We must understand what was Churchill’s vision. He called for a ‘kind of United States of Europe’ not imposed bureaucratically upon European States but endorsed by the experience, the hearts and minds of Europeans. Its motor was hope and imagination not regulation.

In the months before his Zurich speech, Churchill wrote an article for the British press. In it he conjured up the image of a Spanish prisoner centuries earlier unjustly imprisoned for decades. The man was nearly dead but with his last energy he struggled to the door of his dungeon which had always been locked and threw himself against it. It opened.

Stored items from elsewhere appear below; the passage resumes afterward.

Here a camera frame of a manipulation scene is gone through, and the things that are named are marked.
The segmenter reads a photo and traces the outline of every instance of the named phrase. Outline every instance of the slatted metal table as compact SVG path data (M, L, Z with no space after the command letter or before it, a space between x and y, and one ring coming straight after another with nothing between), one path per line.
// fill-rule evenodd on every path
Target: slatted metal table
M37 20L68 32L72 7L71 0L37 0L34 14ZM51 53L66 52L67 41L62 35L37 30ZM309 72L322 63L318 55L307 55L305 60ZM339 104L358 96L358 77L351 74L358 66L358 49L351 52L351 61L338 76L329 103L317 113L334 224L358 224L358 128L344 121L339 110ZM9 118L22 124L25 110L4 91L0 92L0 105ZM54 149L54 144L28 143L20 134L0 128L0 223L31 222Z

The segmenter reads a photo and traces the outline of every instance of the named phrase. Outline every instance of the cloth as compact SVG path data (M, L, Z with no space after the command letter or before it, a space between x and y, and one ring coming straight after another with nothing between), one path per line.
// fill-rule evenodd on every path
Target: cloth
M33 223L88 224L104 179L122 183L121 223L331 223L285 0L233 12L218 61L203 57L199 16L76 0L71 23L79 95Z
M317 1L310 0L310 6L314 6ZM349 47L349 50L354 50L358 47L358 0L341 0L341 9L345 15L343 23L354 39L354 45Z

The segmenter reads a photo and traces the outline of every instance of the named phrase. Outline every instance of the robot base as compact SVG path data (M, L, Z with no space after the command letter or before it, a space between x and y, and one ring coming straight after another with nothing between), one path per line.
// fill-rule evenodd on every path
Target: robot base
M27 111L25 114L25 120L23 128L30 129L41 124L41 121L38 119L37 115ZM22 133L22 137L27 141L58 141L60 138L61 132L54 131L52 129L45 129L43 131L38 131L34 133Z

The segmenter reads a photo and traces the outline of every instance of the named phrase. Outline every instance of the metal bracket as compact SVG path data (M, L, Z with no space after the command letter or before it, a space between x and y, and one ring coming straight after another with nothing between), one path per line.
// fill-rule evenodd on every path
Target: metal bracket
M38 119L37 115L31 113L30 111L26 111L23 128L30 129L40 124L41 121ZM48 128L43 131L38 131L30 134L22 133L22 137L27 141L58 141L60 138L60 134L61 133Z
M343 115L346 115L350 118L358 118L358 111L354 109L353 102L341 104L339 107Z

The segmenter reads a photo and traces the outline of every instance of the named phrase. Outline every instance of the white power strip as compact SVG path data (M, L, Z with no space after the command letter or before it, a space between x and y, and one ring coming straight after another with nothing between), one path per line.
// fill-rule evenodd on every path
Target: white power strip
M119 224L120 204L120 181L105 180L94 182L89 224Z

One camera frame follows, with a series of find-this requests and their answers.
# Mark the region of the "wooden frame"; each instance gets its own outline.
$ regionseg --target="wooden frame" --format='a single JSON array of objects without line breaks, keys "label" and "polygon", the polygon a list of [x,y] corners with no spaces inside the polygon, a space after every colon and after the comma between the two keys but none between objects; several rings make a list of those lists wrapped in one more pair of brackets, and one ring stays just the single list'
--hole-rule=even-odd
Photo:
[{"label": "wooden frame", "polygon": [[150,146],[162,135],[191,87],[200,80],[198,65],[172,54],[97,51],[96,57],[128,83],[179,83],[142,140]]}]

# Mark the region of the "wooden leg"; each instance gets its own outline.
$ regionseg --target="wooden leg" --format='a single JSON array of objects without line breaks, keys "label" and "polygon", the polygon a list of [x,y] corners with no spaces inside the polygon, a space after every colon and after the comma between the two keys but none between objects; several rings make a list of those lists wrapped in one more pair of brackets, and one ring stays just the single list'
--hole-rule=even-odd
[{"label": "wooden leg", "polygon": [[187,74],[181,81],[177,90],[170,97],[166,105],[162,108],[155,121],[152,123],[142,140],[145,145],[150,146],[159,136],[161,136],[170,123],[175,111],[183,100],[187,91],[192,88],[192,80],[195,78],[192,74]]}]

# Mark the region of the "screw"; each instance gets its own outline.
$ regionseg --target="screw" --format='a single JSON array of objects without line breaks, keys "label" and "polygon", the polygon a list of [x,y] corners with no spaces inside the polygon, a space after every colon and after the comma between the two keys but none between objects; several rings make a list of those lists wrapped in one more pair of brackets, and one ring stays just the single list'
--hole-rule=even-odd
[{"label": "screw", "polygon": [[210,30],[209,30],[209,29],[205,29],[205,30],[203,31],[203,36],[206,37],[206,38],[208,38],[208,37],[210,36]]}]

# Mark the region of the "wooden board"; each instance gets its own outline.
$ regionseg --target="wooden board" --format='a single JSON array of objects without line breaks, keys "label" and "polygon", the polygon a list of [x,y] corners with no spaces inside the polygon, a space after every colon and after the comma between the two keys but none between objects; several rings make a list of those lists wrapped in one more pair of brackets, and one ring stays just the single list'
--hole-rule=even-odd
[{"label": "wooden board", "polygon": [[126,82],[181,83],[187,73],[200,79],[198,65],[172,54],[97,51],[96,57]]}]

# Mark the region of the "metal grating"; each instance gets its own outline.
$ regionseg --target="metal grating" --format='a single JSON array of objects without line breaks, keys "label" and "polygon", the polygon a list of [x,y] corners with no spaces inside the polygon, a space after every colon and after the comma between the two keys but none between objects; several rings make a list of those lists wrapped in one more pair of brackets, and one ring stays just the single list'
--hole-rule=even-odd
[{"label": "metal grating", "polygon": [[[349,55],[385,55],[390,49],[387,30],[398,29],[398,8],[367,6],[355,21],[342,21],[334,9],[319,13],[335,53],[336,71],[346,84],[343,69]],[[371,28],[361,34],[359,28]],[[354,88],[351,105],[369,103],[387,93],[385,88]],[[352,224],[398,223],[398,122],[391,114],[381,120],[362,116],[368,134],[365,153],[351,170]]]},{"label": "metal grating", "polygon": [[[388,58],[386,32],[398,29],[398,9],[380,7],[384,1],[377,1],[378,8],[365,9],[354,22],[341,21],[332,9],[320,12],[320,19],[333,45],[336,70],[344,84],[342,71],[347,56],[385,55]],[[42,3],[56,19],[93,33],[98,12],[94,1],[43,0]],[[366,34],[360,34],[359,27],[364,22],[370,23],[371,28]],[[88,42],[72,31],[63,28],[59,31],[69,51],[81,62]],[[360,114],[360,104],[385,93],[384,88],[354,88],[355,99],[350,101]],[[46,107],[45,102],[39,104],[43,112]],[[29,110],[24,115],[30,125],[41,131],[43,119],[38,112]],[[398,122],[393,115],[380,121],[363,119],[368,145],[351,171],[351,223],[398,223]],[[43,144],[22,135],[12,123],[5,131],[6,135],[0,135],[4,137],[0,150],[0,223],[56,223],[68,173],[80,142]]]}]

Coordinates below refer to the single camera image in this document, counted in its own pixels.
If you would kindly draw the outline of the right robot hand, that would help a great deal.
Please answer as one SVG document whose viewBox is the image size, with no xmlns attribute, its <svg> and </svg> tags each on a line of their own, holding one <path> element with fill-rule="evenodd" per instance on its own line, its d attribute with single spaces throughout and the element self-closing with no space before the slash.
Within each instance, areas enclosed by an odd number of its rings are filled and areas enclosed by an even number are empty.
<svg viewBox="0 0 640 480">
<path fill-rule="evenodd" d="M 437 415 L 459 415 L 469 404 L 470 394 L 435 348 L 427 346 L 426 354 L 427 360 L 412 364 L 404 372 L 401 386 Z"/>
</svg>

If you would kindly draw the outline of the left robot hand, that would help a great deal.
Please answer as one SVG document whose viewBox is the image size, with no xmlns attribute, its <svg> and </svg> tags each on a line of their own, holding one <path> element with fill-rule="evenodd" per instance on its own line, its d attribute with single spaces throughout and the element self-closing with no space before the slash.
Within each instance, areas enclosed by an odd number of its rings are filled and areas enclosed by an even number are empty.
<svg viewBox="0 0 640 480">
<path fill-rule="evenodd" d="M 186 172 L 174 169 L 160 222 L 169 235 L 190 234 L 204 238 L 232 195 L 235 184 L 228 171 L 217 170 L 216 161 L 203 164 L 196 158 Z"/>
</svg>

Churchill’s message was to Europeans in 1946 who so easily could be imprisoned by despair. He believed that if European’s could re-find hope and imagination and the grace to forgive each other they could yet restore the glory of Europe. So today, we must re-find hope and imagination and discover the balance between our commitment to unity and at the same time to the preservation of difference, identity and culture.

Several years ago, when Europe was considering a constitution of the European Union, I was invited to participate in a discussion in Brussels, chaired by the then President of the European Commission, Jacques Delors. He told us that the constitution must insist on European solidarity. One member, a woman MP, from Bavaria commented ironically “we Germans understand solidarity only too well, it means we pay for everyone else.” I argued that an EU constitution was unrealistic. The British had no written constitution and would certainly not accept one devised for them in Brussels. In the event, it never came to that as the people of the Netherlands and France rejected the constitution.

President Delors urged us to consider the moto of the United States “E Pluribus Unum” from the many one. Our gathering thought this unsuitable and we chose instead the phrase “Unity in Diversity”.

Now this is what our Order promotes – the values of Europe, the character of Europe, united and different. It is a worthy goal.

Our Order is more needed than ever, not least in relations between the United Kingdom and the European Union. Great Britain is leaving the European Union but not Europe. Within Europe we will remain a critically important country providing essential links to the English-Speaking world and contributing formidably to European Defence. This year Great Britain has committed to the construction of four strategic deterrent nuclear submarines and before too long the two new Elizabeth Class Aircraft Carriers, the largest ever to be operated by the Royal Navy will be commissioned. Great Britain spends a higher percentage of its GDP on defence than any other EU member state.

I believe the tide of history is with our Order, more needed than ever, more influential than ever. Our new Procurator has expressed this thought co-gently and clearly. A part of this tide of history is caused by the wave of freedom that replaced the tyranny of the Soviet Empire in Central and Eastern Europe. And let us remember, that the fatal breach in the Berlin War came as a direct result of the opening of the border in between Austria and Hungary which proceeded it. The apparatchiks in East Berlin realised that they could no longer control their population. From the moment, the Wall came down I have striven to help states like Romania and now Albania – countries proudly European to approach and join the European Union. I have also as Vice President of the English-Speaking Union, done everything that I can to encourage the learning and teaching of English as the language of the global village and a vital facilitator of East and Central Europe’s reconnection with the wider world.

In this an ally and friend of mine has been Zenel Hoxha who today has joined us as a Knight of the Order. Zenel was a key player in the campaign for the downfall of the communistic dictatorship in his native Albania and was forced into temporary exile in Great Britain. In two weeks’ time, I will be with him in Albania at the invitation of the country’s President and I will also travel to Kosovo where we need to establish an English Speaking Union as early as possible. The Order will play an increasingly important part in these countries.

I have used a big phrase “the tide of history”. I believe it is the destiny of the Order to follow and indeed lead these developments in Europe and the wider world and I am proud to play a part in this development.